The roll-out for launch was not generic, but custom, targeted more towards PR than correctness. Why would Facebook allow this instead of having partners implement correct markup is unclear. It is so easy to implement, and the partner pages already have all the necessary information. We conclude that enforcing correctness was simply not a priority for the launch.

Eating Your Own Dog Food

As it turns out, not only did publishers not markup pages – neither did Facebook. At the time of writing of this post, none of the entity pages on Facebook.com have Open Graph markup. So much for being open – Facebook’s own pages remain closed. Ironically, it might not be because the company does not want to markup the pages, but instead that it can’t. At least not yet.

Figuring out what is on the page is actually not a trivial problem. This is what semantic technologies that Freebase, Powerset, Open Calais, Evri, Zemanta and GetGlue, among others, have been building over the past several years.
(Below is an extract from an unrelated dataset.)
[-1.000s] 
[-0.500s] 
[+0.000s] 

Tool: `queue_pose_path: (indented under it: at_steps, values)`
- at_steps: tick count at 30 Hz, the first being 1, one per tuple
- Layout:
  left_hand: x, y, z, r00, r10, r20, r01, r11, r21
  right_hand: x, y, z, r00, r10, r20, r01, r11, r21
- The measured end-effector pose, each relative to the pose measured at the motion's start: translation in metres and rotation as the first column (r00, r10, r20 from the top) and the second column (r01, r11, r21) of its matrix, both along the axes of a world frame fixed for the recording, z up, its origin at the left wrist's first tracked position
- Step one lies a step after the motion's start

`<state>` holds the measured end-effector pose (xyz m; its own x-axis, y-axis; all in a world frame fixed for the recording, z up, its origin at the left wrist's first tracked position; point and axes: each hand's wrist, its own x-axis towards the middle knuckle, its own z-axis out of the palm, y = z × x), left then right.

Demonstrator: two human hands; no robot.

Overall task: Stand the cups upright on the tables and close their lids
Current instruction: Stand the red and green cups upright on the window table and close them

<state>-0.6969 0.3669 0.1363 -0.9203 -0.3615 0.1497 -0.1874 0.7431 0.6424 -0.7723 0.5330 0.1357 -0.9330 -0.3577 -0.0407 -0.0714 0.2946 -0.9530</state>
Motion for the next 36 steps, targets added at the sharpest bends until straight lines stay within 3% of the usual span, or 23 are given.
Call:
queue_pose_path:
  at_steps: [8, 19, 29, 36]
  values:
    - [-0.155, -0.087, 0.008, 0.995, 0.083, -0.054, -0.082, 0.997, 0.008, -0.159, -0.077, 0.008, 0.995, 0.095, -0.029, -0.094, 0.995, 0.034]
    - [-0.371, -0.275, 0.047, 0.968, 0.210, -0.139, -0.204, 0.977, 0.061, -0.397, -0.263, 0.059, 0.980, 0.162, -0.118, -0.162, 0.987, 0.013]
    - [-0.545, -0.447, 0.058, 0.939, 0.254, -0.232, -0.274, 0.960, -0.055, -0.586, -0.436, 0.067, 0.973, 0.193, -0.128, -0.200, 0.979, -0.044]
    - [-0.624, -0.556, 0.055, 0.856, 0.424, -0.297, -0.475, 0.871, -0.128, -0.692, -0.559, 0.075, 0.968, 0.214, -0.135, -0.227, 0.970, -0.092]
To be able to markup the pages correctly, especially the ones created by the users, Facebook needs to run them through a sort of semantic processing and disambiguation. This isn’t a trivial matter.
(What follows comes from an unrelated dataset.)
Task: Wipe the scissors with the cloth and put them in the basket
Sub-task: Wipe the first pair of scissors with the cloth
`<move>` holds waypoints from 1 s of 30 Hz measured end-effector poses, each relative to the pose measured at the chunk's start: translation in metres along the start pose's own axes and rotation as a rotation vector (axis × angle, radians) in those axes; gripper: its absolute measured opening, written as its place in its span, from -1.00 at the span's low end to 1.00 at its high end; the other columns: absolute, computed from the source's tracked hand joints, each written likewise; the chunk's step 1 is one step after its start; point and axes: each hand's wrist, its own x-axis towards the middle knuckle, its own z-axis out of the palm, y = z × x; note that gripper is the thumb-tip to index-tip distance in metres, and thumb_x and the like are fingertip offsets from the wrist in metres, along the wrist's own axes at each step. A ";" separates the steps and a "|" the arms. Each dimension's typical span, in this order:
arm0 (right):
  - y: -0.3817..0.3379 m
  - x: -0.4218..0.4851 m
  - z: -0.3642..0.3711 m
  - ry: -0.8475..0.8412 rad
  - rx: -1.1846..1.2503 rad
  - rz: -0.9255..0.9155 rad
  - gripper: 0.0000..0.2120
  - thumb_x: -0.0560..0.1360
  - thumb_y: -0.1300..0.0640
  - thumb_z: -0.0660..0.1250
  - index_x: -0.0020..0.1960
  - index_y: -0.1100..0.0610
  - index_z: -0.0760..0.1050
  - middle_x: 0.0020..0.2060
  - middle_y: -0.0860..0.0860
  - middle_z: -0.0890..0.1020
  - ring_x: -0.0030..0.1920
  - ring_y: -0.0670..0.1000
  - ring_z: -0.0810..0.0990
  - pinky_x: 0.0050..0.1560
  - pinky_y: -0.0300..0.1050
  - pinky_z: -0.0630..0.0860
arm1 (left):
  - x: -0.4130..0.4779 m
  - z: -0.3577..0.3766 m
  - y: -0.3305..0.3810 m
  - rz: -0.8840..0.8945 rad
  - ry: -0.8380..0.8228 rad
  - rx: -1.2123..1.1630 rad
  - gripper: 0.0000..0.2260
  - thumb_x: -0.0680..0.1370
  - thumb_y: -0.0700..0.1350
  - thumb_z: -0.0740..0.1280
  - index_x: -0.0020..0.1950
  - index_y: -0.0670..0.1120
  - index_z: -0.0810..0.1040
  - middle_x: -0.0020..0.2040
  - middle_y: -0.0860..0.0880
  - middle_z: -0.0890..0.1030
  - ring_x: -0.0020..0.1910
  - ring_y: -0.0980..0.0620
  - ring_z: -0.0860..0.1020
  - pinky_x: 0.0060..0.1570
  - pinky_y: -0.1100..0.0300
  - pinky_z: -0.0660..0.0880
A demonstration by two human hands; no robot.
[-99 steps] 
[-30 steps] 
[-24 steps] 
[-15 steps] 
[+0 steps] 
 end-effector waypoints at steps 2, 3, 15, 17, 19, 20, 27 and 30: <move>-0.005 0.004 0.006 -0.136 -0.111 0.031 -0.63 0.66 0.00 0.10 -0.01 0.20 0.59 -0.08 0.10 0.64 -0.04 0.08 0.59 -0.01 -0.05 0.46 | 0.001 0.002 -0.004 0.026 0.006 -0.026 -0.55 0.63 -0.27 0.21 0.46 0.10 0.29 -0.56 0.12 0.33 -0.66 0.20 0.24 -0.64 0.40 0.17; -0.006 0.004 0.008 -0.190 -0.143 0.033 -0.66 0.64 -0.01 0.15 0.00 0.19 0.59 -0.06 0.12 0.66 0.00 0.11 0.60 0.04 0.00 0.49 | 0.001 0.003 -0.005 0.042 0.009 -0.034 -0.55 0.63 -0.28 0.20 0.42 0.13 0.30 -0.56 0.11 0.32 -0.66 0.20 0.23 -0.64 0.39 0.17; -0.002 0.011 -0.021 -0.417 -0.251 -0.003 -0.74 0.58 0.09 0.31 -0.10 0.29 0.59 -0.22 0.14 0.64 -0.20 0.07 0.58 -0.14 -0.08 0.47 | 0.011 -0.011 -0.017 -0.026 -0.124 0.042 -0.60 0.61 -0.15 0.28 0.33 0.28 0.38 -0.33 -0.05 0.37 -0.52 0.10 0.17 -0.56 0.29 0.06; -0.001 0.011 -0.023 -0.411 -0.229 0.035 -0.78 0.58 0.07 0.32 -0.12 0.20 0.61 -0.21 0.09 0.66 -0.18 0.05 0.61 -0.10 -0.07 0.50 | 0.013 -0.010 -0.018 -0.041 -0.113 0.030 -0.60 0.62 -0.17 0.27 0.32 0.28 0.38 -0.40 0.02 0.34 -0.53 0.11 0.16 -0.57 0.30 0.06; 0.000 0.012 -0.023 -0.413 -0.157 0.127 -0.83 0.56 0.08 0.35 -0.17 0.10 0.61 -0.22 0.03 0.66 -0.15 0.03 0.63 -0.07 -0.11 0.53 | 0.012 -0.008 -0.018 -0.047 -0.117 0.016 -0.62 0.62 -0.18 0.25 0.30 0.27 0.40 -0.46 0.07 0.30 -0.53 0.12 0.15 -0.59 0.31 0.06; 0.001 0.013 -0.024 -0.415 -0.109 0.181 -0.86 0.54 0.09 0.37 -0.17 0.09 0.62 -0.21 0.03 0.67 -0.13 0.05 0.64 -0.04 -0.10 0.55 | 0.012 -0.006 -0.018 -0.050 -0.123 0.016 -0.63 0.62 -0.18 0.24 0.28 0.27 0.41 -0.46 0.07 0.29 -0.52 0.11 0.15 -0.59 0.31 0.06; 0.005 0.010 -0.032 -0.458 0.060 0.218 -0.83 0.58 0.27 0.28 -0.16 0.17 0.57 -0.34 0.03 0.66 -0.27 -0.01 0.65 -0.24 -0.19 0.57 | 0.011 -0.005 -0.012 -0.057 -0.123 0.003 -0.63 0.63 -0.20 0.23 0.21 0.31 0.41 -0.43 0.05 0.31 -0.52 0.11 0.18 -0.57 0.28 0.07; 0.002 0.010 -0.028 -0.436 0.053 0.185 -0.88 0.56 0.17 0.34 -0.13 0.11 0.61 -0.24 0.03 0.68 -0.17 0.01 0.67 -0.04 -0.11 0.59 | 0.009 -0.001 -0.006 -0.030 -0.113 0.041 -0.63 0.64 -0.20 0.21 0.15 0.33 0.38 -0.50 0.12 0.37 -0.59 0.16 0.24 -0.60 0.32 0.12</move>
Unstructured data on user profiles

All of this comes full circle to impact the users. As the Like buttons spread through the Web, so is the unstructured, duplicated data spreading through user profiles. Absence of semantics creates fragmented connections and noise around the Web.

Below is the listing of movies that I liked and fetched via Facebook Open Graph API. How to Train Your Dragon shows up twice, because I liked it once on IMDB and then also on Fandango. Friends that are see on Fandango page are different from the ones I see on IMDB. And worst of all, all this uncleaned data is showing up on my profile – movie title contains a year in one case and the originating site in the other case.

So right now Facebook does not correlate things across sites. Instead, it just captures the information as is, hoping to maybe clean it up later.

Conclusion: A different goal?

All of these facts when added together lead to the obvious conclusion: Facebook’s goal is not to create a better, more structured Web. Instead, it appears that semantics is an afterthought in the race to capture user identity and information, in exchange for sending publishers the traffic.

As more and more data flows into Facebook via the Like buttons, Facebook and publishers are getting the benefit of recycling friends through the content on sites around the Web. But at the same time, the data in user profiles is becoming more and more noisy. Since not as many users are paying attention yet, it just looks silly under a closer inspection.

But to be able to power recommendations, to make social plugins a success and to facilitate good user experience, Facebook will literally need clean up its act. Duplicate and dirty data will be a big turn off for the users, and the longer this problem goes on the more difficult it is going to be for Facebook to deal with it.

We will see in coming weeks and months how the social networking giant will handle this issue. In the mean time, we’d like to reverse the tables. Please tell us what do you think about Facebook’s semantic Web ambitions. Should they have gotten the core bits right first before the launch, or is this fine and they will be able to quickly catch up?

Disclaimer: Alex Iskold is a founder and CEO of GetGlue.com, a social network for entertainment. GetGlue developed the ability to connect users across different sites through a combination of browser addons and semantic databases in the cloud.